Investment management firm VinaCapital recently projected that Vietnam’s economy will grow at around 6.5 per cent next year backed by domestic factors, including the government’s higher infrastructure spending, real estate market recovery and consumption.

In a latest report titled ‘Looking Ahead to 2025’, VinaCapital chief economist and head of market research Michael Kokalari said Vietnam’s exports to the United States surged by more than 20 per cent this year, primarily driven by a 40-per cent increase in electronics and high-tech products, marking a significant recovery from the 10-per cent decline last year.

However, the extraordinary increase in exports to the United States is expected to moderate next year, partly due to the anticipated ‘soft landing’ economic slowdown in the market.

Additional reasons to expect slower export growth next year are related to the US inventory re-stocking cycle.

Moreover, as exports across Asia are now up due to a ‘pull-forward’ demand in the lead-up to Donald Trump assuming office, the demand will be lower next year, the report noted.

Consequently, Vietnam’s manufacturing output growth will likely drop in 2025, as most manufactured products are destined for foreign markets.

Real retail sales growth in the country is estimated at 6 per cent this year—below the typical 8-9-per cent growth rate.

Vietnam has indicated it will raise infrastructure spending in 2025, and therefore, this and other measures are expected to also make consumers more confident to increase their spending.

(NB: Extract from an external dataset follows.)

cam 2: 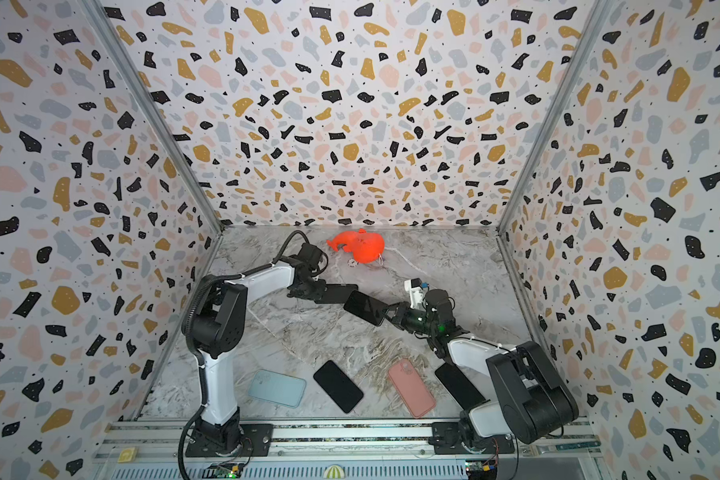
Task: Put the phone into the phone case
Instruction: 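Lift the black case with the left gripper toward the phone in the right gripper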
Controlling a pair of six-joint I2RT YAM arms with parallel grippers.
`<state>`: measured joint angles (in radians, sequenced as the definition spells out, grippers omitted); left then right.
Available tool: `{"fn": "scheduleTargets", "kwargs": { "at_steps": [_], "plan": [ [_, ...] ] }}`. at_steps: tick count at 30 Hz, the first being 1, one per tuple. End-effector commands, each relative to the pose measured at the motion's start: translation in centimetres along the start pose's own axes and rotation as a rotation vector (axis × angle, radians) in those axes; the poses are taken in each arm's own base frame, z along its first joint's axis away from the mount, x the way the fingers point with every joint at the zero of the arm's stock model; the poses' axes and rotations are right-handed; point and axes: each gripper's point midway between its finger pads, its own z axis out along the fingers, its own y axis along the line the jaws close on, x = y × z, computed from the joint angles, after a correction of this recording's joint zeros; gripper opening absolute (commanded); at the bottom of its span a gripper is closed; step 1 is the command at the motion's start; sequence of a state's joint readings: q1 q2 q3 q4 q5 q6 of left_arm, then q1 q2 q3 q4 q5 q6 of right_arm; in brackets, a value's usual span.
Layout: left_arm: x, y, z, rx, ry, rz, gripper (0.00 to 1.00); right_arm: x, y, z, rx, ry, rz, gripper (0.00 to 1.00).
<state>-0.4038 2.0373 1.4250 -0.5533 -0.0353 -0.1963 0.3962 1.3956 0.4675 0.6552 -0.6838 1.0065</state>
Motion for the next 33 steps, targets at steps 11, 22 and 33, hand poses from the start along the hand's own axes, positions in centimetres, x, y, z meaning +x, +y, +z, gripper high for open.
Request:
{"fn": "scheduleTargets", "kwargs": {
  "at_steps": [11, 22, 33],
  "plan": [
    [3.2, -3.5, -2.4, 0.012, -0.006, 0.106, 0.10, -0.7, 3.8, -1.7, -0.053, 0.035, -0.174, 0.00],
    [5.0, -4.8, -3.5, 0.016, -0.017, 0.193, 0.13, -0.3, 3.6, -1.7, -0.016, 0.086, -0.211, 0.01],
    [4.1, -4.3, -2.9, -0.026, -0.033, 0.140, 0.19, -0.6, 3.3, -1.4, -0.004, 0.087, -0.213, 0.01]
  ]
}}
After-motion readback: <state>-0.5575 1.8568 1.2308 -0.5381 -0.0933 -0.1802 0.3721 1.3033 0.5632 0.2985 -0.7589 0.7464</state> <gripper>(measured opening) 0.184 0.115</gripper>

VinaCapital expects manufacturing growth in the country to drop from 10 per cent this year to 6 per cent next year, which would knock about 1 per cent point off the GDP growth. It projects that infrastructure spending will grow at 15-20 per cent to $31 billion in 2025.

In the first half of 2025, falling export growth will likely deal a bigger blow to Vietnam’s GDP growth than many economists expect. That dip would probably prompt aggressive government actions to support the economy, especially in light of the very ambitious GDP growth targets, the company noted.

The net result could be subdued growth at the beginning of 2025, followed by a strong acceleration towards the end of 2025, Kokalari added.